▶ To do
Below are some records. Copy every line in them that holds "black".

Extracted records

######

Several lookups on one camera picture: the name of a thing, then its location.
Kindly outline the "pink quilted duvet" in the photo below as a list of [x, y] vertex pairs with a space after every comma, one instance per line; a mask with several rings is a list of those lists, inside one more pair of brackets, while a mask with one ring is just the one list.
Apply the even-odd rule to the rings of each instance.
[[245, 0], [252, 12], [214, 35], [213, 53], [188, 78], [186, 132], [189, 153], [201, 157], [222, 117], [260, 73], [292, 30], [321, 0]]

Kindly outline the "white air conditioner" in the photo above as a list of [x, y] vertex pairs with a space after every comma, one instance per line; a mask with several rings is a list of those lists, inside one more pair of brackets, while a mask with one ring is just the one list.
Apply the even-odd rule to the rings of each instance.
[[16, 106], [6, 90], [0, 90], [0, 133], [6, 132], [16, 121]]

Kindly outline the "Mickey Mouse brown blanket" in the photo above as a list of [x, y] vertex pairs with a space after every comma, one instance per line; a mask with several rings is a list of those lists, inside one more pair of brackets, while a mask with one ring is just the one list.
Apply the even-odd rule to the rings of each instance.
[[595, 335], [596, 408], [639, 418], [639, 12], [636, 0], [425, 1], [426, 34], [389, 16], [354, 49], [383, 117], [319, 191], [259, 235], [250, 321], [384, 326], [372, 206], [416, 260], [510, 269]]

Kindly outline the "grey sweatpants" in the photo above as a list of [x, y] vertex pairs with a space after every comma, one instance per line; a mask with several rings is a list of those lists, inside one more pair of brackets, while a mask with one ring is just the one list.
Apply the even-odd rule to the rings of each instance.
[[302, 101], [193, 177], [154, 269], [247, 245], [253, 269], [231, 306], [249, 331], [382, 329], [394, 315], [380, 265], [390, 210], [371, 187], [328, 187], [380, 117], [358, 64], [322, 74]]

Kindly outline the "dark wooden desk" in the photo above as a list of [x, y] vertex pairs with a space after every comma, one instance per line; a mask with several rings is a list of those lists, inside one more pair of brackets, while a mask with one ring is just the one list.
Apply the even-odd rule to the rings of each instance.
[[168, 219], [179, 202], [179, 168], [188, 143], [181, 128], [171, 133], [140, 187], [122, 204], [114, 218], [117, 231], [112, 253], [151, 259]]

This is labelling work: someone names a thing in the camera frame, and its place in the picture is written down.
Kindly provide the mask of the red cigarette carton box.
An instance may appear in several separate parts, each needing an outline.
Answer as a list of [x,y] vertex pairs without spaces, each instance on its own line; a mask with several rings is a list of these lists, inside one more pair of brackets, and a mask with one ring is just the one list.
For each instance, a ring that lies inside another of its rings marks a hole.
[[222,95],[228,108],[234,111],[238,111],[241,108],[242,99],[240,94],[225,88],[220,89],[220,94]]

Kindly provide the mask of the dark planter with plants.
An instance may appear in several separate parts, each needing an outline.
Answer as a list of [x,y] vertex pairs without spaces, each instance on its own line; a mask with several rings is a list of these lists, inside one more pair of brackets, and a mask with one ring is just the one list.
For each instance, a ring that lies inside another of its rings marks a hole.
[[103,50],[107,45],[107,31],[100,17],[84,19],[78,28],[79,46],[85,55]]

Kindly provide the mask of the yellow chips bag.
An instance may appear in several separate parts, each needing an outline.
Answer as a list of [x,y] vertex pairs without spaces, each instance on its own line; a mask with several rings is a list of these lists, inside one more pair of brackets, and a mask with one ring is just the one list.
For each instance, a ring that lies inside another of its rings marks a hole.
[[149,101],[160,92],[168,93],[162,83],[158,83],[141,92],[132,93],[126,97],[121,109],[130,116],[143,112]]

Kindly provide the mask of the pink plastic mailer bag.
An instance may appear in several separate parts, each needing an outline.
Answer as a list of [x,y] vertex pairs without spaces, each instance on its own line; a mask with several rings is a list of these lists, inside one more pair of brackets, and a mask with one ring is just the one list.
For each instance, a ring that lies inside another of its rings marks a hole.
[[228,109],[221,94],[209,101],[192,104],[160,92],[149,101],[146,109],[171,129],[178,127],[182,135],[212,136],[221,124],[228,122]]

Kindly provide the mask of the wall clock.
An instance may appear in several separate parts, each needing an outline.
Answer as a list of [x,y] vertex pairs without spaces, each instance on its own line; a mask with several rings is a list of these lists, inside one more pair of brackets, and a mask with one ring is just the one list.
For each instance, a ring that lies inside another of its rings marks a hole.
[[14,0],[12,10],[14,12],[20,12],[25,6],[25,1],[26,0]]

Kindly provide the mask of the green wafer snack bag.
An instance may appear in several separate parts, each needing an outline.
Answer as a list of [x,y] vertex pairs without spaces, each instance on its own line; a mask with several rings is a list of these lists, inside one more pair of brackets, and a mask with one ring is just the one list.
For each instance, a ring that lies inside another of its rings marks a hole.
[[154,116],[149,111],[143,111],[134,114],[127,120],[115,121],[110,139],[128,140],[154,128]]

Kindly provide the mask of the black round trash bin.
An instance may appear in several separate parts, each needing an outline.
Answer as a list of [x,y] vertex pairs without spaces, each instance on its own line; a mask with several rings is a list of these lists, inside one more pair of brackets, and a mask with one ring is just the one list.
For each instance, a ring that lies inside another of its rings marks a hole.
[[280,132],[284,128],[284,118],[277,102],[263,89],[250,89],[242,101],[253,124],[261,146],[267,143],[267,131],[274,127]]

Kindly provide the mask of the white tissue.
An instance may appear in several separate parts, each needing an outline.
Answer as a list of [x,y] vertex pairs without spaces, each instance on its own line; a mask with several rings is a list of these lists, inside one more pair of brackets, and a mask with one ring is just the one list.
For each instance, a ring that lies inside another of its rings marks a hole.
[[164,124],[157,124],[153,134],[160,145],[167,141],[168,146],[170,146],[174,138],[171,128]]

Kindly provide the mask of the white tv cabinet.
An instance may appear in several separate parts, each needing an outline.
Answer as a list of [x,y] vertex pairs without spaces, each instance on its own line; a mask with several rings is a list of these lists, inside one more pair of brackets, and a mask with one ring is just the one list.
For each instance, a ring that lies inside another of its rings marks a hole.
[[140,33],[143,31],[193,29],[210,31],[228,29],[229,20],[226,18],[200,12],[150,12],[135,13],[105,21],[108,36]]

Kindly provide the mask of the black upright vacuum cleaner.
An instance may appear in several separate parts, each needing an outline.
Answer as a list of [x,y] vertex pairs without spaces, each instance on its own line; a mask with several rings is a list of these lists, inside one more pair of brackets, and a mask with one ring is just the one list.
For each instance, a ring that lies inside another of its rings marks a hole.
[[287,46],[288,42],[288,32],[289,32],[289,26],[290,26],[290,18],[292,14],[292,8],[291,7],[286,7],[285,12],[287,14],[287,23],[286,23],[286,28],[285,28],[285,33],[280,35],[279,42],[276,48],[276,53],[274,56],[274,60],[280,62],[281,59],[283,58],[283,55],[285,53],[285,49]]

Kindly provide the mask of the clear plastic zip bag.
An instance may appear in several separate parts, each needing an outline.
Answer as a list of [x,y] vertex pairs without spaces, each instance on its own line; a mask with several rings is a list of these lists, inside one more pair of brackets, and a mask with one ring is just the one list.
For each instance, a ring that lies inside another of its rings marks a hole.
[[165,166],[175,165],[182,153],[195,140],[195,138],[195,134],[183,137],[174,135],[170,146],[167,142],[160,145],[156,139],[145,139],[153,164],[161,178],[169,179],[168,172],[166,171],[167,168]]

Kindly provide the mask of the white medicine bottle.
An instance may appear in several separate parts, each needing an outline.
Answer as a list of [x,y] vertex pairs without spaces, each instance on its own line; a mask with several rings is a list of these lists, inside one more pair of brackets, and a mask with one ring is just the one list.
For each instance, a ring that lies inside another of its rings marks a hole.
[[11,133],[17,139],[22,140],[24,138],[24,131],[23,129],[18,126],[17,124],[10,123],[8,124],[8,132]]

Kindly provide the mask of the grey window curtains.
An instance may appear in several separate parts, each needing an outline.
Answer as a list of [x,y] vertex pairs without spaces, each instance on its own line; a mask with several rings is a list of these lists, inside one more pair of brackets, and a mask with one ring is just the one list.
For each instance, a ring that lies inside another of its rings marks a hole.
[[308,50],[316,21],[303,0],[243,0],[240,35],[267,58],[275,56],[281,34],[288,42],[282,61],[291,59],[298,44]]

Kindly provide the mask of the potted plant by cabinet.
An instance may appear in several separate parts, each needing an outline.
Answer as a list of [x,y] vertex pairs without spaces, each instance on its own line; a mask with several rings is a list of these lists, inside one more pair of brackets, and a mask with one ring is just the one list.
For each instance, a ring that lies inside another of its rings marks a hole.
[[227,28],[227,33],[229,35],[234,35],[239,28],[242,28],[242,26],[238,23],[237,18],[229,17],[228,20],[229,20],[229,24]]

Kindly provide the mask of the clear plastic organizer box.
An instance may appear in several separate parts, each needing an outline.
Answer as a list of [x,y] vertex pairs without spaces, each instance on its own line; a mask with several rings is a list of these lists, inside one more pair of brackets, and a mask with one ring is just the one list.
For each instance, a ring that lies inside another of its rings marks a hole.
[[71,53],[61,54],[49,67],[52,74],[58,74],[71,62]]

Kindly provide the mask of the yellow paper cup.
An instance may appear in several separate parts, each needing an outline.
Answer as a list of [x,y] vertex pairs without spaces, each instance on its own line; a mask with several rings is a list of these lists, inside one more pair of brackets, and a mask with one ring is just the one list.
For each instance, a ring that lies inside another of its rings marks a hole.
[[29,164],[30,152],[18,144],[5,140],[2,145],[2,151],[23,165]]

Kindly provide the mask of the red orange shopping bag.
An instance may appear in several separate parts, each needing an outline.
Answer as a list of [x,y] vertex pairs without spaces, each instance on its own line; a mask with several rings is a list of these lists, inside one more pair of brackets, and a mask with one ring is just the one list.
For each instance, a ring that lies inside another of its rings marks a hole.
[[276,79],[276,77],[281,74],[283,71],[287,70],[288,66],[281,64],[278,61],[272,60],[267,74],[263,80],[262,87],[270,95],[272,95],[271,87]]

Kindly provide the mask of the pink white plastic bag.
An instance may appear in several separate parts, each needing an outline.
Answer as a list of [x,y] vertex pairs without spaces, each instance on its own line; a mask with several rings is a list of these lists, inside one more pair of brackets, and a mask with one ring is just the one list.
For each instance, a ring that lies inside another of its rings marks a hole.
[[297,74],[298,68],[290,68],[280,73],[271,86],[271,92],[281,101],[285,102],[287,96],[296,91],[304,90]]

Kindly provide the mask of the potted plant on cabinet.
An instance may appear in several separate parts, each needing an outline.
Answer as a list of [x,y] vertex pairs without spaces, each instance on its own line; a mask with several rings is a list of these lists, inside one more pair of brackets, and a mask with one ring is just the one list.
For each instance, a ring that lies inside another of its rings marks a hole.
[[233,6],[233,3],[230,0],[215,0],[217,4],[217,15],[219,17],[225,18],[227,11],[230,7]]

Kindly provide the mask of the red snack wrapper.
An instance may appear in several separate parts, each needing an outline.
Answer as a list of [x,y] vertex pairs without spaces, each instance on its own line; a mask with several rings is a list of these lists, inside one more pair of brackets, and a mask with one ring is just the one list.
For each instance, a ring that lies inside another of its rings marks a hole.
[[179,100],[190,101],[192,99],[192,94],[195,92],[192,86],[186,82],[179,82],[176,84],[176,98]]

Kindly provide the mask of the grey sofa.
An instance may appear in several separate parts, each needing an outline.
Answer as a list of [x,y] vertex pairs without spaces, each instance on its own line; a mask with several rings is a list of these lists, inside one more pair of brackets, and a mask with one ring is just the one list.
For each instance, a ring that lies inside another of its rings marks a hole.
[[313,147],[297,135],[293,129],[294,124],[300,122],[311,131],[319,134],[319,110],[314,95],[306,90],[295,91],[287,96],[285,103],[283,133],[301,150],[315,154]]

######

▶ Answer to the exercise
Kindly provide the mask of the black round trash bin.
Kindly provide the mask of the black upright vacuum cleaner.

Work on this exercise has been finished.